Start of Data below

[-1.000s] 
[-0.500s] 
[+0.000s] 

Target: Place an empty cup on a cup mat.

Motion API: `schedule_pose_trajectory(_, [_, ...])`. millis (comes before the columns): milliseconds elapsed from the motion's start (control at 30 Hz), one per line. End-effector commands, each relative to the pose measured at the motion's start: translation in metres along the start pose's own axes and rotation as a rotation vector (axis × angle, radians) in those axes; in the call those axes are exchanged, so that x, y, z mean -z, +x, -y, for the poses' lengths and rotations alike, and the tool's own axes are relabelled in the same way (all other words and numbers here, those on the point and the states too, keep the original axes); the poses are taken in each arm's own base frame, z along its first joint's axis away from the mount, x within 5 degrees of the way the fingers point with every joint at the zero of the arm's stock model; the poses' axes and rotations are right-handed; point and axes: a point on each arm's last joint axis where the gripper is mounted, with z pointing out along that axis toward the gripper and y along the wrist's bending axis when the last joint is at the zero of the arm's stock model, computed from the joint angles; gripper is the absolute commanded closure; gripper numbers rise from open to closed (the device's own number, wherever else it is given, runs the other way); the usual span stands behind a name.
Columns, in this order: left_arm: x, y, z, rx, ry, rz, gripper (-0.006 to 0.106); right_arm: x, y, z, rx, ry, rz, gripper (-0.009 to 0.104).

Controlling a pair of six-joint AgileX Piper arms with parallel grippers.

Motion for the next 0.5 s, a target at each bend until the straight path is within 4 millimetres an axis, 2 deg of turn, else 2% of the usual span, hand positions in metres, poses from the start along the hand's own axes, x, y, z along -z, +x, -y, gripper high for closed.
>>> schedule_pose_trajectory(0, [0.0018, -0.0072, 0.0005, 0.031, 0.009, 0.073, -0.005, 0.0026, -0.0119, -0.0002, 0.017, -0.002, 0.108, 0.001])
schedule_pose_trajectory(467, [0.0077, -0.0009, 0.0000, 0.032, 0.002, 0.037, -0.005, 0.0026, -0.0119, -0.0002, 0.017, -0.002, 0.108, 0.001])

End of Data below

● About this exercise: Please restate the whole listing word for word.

● Reply:
[-1.000s] 
[-0.500s] 
[+0.000s] 

Target: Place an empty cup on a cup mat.

Motion API: `schedule_pose_trajectory(_, [_, ...])`. millis (comes before the columns): milliseconds elapsed from the motion's start (control at 30 Hz), one per line. End-effector commands, each relative to the pose measured at the motion's start: translation in metres along the start pose's own axes and rotation as a rotation vector (axis × angle, radians) in those axes; in the call those axes are exchanged, so that x, y, z mean -z, +x, -y, for the poses' lengths and rotations alike, and the tool's own axes are relabelled in the same way (all other words and numbers here, those on the point and the states too, keep the original axes); the poses are taken in each arm's own base frame, z along its first joint's axis away from the mount, x within 5 degrees of the way the fingers point with every joint at the zero of the arm's stock model; the poses' axes and rotations are right-handed; point and axes: a point on each arm's last joint axis where the gripper is mounted, with z pointing out along that axis toward the gripper and y along the wrist's bending axis when the last joint is at the zero of the arm's stock model, computed from the joint angles; gripper is the absolute commanded closure; gripper numbers rise from open to closed (the device's own number, wherever else it is given, runs the other way); the usual span stands behind a name.
Columns, in this order: left_arm: x, y, z, rx, ry, rz, gripper (-0.006 to 0.106); right_arm: x, y, z, rx, ry, rz, gripper (-0.009 to 0.104).

Controlling a pair of six-joint AgileX Piper arms with parallel grippers.

Motion for the next 0.5 s, a target at each bend until the straight path is within 4 millimetres an axis, 2 deg of turn, else 2% of the usual span, hand positions in metres, poses from the start along the hand's own axes, x, y, z along -z, +x, -y, gripper high for closed.
>>> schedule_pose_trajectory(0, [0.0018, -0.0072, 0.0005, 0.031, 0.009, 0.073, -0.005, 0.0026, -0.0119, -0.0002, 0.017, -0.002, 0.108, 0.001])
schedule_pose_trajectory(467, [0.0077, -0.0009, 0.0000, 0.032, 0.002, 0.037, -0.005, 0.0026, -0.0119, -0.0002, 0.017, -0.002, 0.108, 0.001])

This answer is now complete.